## WHAT NEEDS TO BE DONE:
Please give again, exactly, every line of the material from the one containing "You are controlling" to the end, including both of those lines.

---------- DATA PROVIDED ----------

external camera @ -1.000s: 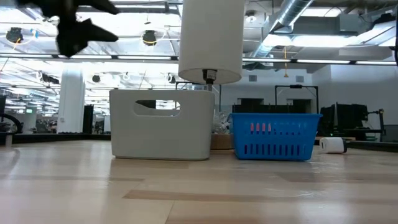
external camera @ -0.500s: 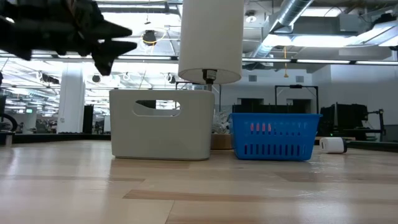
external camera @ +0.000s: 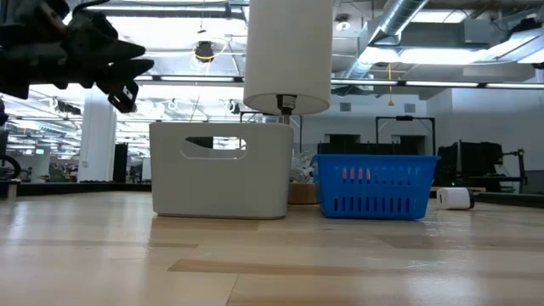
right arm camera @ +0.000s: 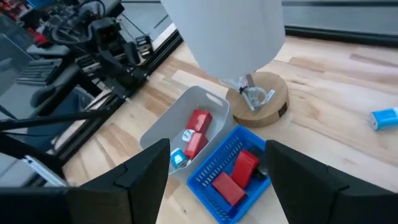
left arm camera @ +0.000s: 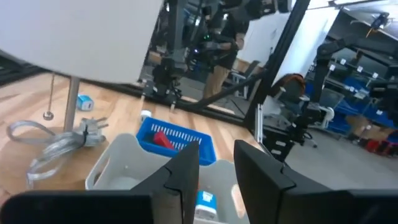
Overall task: Pick & Place Office items
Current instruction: Put the white charger adapter into the gray bin
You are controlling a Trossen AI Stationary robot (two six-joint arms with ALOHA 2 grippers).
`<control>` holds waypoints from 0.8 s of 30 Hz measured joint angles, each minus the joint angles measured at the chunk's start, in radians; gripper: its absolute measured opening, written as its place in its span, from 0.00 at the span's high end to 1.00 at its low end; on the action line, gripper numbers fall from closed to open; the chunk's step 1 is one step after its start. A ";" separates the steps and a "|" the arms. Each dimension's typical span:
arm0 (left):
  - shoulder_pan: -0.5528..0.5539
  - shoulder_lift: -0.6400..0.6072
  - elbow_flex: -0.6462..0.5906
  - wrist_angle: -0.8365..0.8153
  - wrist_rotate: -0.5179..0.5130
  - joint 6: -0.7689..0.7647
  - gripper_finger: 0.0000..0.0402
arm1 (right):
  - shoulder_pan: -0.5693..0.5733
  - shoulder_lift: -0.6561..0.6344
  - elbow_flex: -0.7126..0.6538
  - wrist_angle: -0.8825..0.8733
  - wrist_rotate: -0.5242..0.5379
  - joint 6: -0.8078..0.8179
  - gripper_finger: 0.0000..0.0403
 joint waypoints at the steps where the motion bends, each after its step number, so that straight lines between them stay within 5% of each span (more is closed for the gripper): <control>1: -0.005 -0.012 0.000 -0.014 -0.013 0.001 0.76 | -0.010 0.000 0.000 -0.005 -0.006 -0.014 0.37; 13: -0.047 -0.033 0.000 0.020 -0.103 -0.099 0.77 | -0.301 -0.003 0.000 -0.174 -0.500 -0.507 0.37; 19: -0.051 -0.033 0.000 0.042 -0.149 -0.112 0.77 | -0.455 -0.046 -0.073 0.031 -0.639 -0.913 0.37; 24: -0.051 -0.032 0.000 0.042 -0.157 -0.113 0.77 | -0.595 -0.101 -0.232 0.116 -0.787 -1.085 0.37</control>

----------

## RESPONSE AREA:
You are controlling a Trossen AI Stationary robot (two six-joint arms with ALOHA 2 grippers).
`<control>` holds waypoints from 0.8 s of 30 Hz measured joint angles, each minus the joint angles measured at the chunk's start, in radians; gripper: its absolute measured opening, written as its place in its span, from 0.00 at the span's high end to 1.00 at its low end; on the action line, gripper numbers fall from closed to open; the chunk's step 1 is one step after its start. A ";" separates the steps and a "|" the arms. Each dimension's typical span:
arm0 (left):
  - shoulder_pan: -0.5528..0.5539
  - shoulder_lift: -0.6400..0.6072
  - elbow_flex: -0.6462..0.5906
  - wrist_angle: -0.8365..0.8153
  - wrist_rotate: -0.5179..0.5130
  - joint 6: -0.7689..0.7647
  - gripper_finger: 0.0000..0.0402
arm1 (right):
  - shoulder_pan: -0.5693..0.5733
  - shoulder_lift: -0.6561..0.6344
  - elbow_flex: -0.7126..0.6538
  - wrist_angle: -0.8825..0.8733
  - wrist_rotate: -0.5242..0.5379
  - joint 6: -0.8078..0.8179
  - gripper_finger: 0.0000..0.0403
 joint waypoints at the steps where the motion bends, each after its step number, so that straight lines between them stay within 5% of each span (more is closed for the gripper): <control>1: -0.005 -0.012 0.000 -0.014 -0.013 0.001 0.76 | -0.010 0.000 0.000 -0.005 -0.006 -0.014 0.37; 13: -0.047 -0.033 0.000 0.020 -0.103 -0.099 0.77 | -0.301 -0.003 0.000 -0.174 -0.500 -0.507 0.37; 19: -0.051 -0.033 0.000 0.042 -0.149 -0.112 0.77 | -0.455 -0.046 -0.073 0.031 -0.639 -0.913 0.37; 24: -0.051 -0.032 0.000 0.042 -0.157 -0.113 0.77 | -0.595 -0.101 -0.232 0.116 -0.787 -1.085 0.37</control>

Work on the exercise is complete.